3. Solving a Physics Grid (Laplace Equation)

@njit
def solve_laplace(u, niters):
    M, N = u.shape
    for n in range(niters):
        for i in range(1, M-1):
            for j in range(1, N-1):
                u[i, j] = 0.25 * (u[i+1, j] + u[i-1, j] + u[i, j+1] + u[i, j-1])
    return u

Performance Optimization

The inspect_types() method

Use this to see if Numba had to fall back to expensive Python objects or if it managed to optimize everything to native types.

fast_func.inspect_types() # Prints color-coded annotated code

Avoid Array Allocation in Loops

Pre-allocate arrays outside the @njit function or pass them as arguments to avoid memory management overhead.

# ✅ GOOD:
@njit
def compute_into(out_arr, in_arr):
    for i in range(in_arr.shape[0]):
        out_arr[i] = in_arr[i] * 2

Common Pitfalls and Solutions

The “Global Variable” problem

Numba captures the value of global variables at the time of compilation.
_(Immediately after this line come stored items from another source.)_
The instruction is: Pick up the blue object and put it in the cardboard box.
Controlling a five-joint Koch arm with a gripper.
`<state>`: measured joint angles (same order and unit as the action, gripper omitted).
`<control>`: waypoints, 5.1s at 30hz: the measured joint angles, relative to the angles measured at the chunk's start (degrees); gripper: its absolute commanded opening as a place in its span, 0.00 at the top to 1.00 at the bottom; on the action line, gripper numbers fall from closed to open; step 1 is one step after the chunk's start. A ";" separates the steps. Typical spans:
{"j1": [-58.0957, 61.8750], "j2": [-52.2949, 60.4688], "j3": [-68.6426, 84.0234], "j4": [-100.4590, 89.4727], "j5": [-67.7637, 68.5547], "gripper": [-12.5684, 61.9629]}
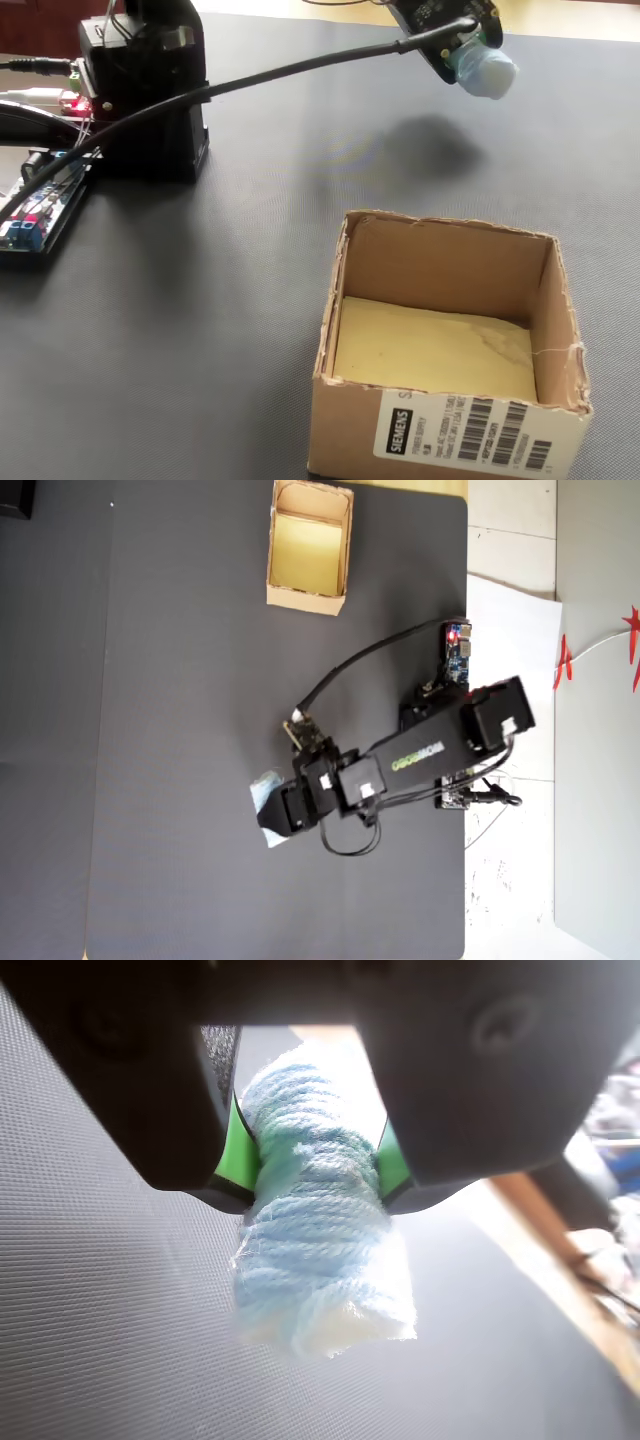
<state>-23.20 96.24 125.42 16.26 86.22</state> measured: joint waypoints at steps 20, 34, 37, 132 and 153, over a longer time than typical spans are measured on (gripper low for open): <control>15.12 26.02 15.82 -3.52 0.00 0.73; 37.27 31.55 18.02 -10.63 0.53 0.73; 41.40 31.55 18.02 -12.57 0.53 0.73; 33.22 34.37 50.98 -21.09 13.45 0.38; 33.05 34.37 50.89 -20.13 -2.55 0.38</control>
<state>9.84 130.61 176.31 -3.87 83.67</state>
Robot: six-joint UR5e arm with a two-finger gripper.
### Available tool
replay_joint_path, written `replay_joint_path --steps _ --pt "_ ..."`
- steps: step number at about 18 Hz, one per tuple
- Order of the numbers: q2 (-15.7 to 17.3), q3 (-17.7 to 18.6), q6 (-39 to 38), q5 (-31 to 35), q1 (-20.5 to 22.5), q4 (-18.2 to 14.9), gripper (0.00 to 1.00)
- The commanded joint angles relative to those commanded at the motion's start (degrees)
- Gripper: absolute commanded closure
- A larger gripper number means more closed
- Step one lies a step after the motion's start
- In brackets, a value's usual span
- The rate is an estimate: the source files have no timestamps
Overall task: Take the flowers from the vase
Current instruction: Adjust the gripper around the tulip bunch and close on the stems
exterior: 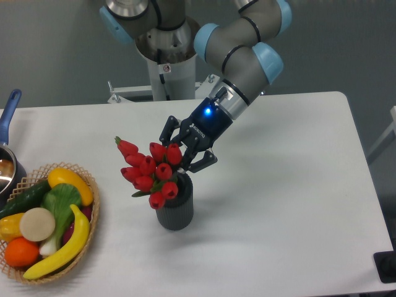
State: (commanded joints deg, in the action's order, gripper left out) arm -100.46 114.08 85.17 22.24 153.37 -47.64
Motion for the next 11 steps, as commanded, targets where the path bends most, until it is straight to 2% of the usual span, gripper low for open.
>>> replay_joint_path --steps 11 --pt "-0.88 0.70 1.76 0.79 0.88 0.09 0.00"
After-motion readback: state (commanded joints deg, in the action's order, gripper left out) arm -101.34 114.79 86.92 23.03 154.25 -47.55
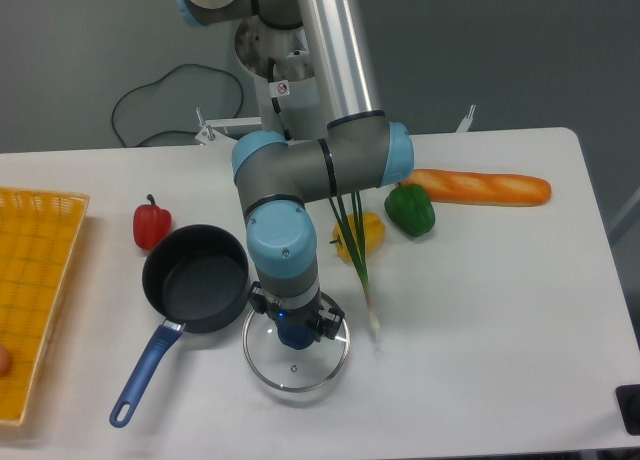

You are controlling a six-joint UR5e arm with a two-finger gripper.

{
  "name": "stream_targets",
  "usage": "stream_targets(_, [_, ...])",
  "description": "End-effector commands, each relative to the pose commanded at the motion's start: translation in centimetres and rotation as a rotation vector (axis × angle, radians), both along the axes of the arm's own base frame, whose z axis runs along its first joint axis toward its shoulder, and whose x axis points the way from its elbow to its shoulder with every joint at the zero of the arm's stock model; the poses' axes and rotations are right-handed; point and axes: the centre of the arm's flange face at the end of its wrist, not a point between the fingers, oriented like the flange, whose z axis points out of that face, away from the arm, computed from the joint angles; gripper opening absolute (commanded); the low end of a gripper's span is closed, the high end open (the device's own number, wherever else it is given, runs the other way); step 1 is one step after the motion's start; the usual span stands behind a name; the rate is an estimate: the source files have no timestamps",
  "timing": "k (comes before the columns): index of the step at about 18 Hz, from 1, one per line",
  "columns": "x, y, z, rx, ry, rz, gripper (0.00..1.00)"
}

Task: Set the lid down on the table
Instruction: 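Lower the glass lid flat onto the table beside the saucepan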

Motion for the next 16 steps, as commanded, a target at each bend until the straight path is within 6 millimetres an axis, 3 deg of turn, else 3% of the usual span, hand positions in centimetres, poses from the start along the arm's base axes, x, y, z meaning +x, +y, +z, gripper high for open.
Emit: stream_targets(16, [-0.7,0.6,-2.0,-0.014,-0.010,-0.003,0.59])
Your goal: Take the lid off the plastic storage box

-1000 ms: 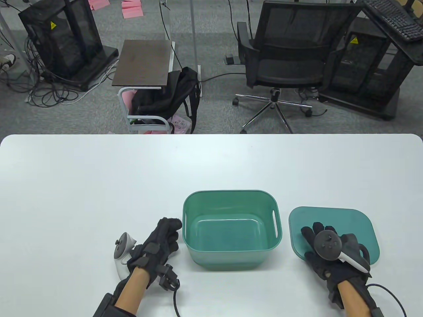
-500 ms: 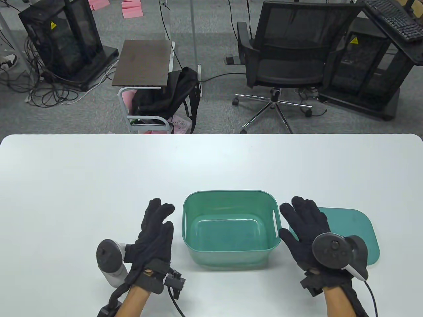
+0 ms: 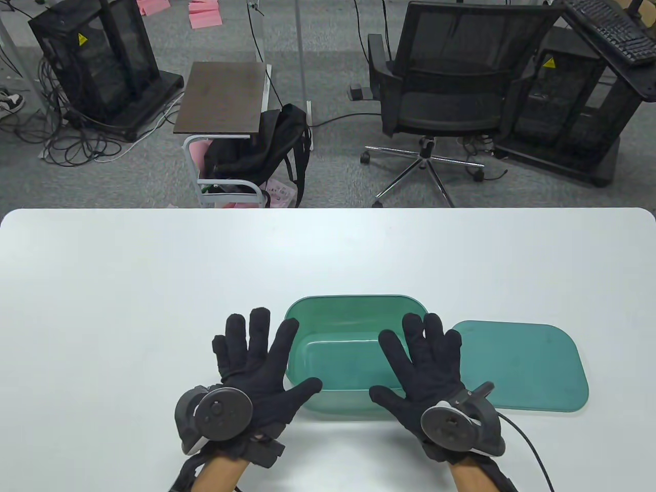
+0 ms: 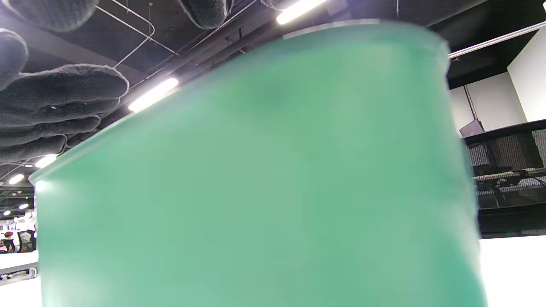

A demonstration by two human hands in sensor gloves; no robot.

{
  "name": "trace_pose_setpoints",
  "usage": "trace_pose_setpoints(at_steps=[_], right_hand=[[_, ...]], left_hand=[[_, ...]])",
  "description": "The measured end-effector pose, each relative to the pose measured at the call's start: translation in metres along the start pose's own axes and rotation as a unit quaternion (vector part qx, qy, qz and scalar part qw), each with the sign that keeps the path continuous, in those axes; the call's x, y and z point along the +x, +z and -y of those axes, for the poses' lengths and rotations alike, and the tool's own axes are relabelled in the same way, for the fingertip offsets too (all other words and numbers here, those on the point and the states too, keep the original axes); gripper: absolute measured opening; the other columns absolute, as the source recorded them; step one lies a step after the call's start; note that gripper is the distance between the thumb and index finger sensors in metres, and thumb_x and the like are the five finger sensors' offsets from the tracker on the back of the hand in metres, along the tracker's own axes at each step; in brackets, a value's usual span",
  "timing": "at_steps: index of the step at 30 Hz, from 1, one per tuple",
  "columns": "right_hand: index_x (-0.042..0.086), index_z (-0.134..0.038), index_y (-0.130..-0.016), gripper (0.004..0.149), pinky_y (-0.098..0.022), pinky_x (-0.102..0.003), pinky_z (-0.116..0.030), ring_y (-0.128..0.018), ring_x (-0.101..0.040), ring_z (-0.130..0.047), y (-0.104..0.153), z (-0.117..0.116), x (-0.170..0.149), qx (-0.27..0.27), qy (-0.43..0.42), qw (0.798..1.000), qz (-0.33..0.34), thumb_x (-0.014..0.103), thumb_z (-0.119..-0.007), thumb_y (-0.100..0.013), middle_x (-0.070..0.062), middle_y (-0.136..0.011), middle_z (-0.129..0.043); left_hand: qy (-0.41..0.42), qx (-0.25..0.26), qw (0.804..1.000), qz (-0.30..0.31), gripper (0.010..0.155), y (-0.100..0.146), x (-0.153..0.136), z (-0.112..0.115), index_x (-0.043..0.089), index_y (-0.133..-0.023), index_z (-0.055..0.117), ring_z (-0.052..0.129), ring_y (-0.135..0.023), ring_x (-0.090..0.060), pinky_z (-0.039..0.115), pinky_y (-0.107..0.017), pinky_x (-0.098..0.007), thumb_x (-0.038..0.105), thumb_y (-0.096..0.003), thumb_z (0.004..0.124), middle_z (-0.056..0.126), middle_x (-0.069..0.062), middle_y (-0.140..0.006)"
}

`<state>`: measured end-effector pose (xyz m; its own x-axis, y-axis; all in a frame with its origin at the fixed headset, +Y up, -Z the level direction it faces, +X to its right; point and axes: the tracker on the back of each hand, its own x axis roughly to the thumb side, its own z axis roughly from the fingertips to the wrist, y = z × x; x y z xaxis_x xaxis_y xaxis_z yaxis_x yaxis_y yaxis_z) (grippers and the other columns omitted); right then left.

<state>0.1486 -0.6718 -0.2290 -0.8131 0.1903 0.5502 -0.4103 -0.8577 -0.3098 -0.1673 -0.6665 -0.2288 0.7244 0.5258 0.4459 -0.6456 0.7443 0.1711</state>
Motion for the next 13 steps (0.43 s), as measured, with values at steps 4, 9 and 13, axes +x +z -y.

# ❌ Problem: Changing a global variable won't affect the jitted function
K = 10
@njit
def f(x): return x + K

K = 20
f(1) # Result is still 11!

# ✅ Solution: Pass constants as arguments

Object Mode Fallback

If Numba says “Object mode is enabled”, your code will be slow.

# ✅ Solution: Force nopython mode
@njit # If this throws error, fix the code instead of removing @njit

Random Seed in Parallel

Using np.random in parallel=True requires care to ensure independent streams for each thread. Standard random.random() or np.random.random() inside Numba are thread-safe and handle seeding per-thread automatically.

Best Practices

  1. Always use @njit – Never use @jit without nopython=True
  2. Pre-allocate arrays – Avoid creating arrays inside hot loops
  3. Use prange for parallelism – Enable automatic multi-threading with parallel=True and prange
  4. Cache compiled functions – Use cache=True to avoid recompilation
  5. Warm up functions – Call jitted functions once before benchmarking
  6. Pass NumPy arrays – Convert Python lists to NumPy arrays before calling jitted functions
  7. Avoid Python objects – Use numba.typed.List and numba.typed.Dict if you need containers
  8. Check compilation mode – Use inspect_types() to verify nopython mode
  9. Handle first-call overhead – Remember the first call compiles the function
  10. Use appropriate signatures – Optional but can speed up first compilation

Numba is the bridge that allows Python to compete with C++ and Fortran in the high-performance computing arena. It removes the “Python tax” from your loops, enabling rapid prototyping without sacrificing execution speed.